- _DESCRIPTION OF THE TASK_:
Look for the word "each" in the entries below, then copy every line that has it.

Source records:
-- -- --

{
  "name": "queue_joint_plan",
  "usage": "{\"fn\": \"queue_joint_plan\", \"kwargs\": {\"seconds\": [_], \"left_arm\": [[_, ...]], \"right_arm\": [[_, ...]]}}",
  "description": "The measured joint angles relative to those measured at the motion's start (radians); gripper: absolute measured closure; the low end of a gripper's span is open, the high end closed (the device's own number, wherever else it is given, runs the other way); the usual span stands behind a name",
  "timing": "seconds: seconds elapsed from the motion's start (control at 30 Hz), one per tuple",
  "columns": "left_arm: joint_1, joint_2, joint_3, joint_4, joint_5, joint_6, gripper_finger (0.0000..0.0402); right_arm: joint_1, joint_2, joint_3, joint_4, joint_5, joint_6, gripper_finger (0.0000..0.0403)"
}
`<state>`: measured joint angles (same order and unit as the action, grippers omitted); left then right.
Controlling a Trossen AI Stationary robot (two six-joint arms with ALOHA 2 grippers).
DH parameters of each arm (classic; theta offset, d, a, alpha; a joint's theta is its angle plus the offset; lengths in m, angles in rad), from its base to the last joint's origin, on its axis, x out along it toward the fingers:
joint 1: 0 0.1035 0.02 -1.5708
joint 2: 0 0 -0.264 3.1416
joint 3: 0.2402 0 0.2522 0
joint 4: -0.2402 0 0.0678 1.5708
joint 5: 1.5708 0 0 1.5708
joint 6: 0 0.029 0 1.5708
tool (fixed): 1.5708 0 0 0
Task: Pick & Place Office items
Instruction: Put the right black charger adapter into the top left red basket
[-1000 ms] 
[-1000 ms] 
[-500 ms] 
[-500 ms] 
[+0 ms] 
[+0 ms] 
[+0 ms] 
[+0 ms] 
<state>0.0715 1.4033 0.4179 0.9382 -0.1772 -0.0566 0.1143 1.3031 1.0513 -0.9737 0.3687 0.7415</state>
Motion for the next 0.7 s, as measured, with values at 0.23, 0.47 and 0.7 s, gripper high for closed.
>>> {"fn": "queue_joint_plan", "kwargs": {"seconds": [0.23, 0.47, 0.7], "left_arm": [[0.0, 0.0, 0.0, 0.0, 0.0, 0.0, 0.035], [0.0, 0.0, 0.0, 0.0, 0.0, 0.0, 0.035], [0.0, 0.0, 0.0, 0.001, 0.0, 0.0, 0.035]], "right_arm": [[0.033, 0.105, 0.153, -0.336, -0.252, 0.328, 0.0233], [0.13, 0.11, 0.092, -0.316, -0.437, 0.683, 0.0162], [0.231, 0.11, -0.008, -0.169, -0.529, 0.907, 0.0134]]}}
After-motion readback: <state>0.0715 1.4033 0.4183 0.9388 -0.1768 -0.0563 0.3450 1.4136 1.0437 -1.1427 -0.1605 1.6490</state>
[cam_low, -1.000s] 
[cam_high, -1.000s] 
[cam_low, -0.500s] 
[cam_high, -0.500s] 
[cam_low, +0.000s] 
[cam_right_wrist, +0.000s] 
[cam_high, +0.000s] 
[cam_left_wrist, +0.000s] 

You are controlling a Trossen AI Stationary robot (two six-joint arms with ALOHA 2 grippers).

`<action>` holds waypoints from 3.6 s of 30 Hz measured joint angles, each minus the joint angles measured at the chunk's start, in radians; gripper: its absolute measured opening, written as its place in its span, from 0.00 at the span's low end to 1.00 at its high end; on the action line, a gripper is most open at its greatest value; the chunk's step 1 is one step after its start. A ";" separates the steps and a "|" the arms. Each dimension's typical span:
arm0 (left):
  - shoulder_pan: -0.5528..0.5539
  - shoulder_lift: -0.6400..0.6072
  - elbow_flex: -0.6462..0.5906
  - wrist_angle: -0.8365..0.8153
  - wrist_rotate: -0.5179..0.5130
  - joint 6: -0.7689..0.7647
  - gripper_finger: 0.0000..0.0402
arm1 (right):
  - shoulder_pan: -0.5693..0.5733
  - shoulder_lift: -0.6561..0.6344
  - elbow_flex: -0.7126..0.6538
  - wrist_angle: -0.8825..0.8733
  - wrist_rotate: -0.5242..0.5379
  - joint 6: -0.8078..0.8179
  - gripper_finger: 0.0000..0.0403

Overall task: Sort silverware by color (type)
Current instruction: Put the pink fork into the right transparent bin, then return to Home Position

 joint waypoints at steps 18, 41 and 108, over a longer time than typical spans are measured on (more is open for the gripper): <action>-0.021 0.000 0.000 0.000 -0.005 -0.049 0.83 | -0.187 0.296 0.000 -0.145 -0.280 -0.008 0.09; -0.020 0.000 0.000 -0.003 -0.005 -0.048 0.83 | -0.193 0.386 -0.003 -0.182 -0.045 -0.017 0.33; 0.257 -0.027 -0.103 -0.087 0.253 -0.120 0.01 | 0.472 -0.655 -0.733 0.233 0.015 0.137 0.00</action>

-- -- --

- _RESULT_:
DH parameters of each arm (classic; theta offset, d, a, alpha; a joint's theta is its angle plus the offset; lengths in m, angles in rad), from its base to the last joint's origin, on its axis, x out along it toward the fingers:
`<action>` holds waypoints from 3.6 s of 30 Hz measured joint angles, each minus the joint angles measured at the chunk's start, in radians; gripper: its absolute measured opening, written as its place in its span, from 0.00 at the span's low end to 1.00 at its high end; on the action line, a gripper is most open at its greatest value; the chunk's step 1 is one step after its start. A ";" separates the steps and a "|" the arms. Each dimension's typical span:

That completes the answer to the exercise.